* _ACTIVITY_
Determine how many lines below contain the word "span", then write that number by itself.

(Records excerpted from a collection)
# # # # #

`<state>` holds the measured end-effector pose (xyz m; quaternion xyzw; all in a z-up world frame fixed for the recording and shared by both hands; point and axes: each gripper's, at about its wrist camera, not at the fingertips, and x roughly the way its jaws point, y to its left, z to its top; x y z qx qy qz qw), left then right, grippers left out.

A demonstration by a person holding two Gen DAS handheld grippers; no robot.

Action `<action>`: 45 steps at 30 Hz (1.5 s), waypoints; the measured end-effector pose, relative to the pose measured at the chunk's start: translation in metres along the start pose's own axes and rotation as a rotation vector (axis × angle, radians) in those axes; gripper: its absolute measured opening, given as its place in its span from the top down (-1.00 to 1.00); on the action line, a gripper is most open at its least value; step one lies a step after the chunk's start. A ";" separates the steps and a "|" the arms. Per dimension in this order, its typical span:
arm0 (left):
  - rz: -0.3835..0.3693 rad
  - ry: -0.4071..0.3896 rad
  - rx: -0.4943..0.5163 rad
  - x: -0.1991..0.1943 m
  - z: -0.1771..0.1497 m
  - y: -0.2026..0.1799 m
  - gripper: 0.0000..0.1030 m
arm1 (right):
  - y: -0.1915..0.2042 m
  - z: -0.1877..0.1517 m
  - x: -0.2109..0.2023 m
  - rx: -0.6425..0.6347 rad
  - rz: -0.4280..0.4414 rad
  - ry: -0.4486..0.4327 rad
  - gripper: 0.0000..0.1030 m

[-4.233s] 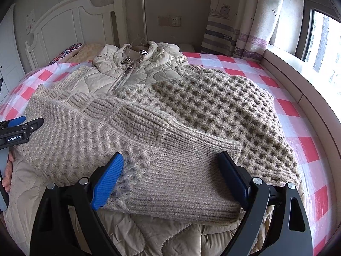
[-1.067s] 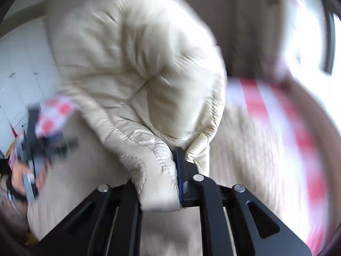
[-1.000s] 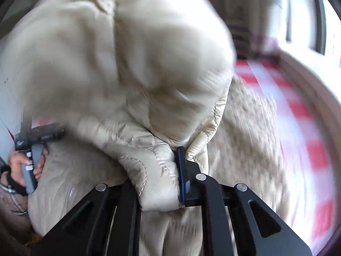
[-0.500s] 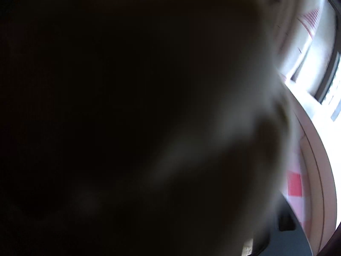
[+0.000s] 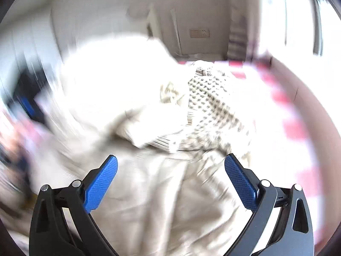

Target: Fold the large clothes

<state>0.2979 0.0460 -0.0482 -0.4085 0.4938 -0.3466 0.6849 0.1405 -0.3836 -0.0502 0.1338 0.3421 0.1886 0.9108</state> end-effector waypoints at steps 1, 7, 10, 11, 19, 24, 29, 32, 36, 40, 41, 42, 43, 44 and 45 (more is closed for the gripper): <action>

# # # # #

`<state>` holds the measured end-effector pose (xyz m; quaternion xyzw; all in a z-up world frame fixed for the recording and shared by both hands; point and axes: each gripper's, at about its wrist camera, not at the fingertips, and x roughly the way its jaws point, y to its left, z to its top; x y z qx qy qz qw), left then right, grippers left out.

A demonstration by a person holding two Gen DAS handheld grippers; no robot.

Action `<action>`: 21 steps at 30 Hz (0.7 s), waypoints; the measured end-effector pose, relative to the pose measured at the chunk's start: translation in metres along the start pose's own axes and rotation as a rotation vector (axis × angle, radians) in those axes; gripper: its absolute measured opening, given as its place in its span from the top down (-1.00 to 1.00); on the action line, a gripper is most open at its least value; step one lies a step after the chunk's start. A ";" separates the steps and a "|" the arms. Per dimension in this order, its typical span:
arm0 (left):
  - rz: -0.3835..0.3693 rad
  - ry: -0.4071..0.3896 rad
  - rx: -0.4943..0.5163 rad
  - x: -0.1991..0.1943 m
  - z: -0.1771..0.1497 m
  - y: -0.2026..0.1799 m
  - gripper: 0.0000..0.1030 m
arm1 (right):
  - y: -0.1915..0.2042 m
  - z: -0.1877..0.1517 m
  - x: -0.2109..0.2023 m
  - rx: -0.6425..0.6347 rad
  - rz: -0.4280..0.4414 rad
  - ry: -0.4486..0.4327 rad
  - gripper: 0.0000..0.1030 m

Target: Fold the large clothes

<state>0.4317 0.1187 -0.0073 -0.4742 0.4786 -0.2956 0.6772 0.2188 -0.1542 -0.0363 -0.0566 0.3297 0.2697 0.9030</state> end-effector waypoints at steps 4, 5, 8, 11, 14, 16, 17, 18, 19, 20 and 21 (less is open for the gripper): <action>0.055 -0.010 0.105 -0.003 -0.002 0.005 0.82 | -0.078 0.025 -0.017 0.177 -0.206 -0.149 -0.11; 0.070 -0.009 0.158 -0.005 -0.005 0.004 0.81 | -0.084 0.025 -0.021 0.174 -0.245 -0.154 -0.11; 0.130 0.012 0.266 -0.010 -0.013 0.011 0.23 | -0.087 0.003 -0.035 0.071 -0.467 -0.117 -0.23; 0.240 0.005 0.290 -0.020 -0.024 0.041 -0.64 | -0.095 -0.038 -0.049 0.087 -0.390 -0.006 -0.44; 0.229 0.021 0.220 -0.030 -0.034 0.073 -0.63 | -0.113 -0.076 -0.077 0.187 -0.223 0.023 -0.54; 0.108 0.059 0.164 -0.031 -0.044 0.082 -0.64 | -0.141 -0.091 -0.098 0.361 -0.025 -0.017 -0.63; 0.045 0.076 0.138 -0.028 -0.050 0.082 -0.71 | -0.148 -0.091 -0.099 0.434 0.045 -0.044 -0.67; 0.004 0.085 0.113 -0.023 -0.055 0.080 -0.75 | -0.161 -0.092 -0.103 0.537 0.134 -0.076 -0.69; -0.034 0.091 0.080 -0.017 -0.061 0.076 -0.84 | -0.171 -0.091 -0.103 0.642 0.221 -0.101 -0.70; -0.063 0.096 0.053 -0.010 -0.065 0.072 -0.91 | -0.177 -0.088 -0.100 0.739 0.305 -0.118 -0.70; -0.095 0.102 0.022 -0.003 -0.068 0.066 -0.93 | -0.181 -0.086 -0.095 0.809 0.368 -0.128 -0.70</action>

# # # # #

* _TASK ANSWER_
2